» What to work on
Could you set down exactly the lines of the data below, starting at the one that holds "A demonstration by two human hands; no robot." and ending at the one that holds "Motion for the", both included, and only those?

Start of Data section

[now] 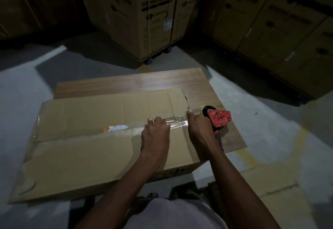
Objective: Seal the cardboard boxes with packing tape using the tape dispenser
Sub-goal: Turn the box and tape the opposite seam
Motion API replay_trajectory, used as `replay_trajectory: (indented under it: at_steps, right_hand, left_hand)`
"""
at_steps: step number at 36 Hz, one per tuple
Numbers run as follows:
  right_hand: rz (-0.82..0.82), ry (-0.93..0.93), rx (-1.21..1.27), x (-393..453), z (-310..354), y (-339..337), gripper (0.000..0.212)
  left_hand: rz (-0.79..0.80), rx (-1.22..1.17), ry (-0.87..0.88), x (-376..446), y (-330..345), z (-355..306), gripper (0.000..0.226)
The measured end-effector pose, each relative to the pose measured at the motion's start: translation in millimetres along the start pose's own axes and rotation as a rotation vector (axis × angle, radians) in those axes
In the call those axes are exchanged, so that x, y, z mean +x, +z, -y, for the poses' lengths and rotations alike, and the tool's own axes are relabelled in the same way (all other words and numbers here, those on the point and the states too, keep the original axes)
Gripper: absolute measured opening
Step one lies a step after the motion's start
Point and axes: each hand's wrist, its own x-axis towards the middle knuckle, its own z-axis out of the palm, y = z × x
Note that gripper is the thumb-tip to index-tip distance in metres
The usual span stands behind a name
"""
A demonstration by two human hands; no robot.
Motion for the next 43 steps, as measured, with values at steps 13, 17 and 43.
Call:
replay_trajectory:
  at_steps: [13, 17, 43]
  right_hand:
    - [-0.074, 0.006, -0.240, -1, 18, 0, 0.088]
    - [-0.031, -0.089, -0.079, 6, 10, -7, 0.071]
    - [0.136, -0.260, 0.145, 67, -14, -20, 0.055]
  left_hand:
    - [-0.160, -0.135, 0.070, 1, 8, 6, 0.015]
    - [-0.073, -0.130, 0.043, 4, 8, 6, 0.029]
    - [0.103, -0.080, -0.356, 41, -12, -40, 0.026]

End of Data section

» Solution to the problem
A demonstration by two human hands; no robot.
Motion for the next 43 steps, as measured, with values at steps 13, 17 and 43.

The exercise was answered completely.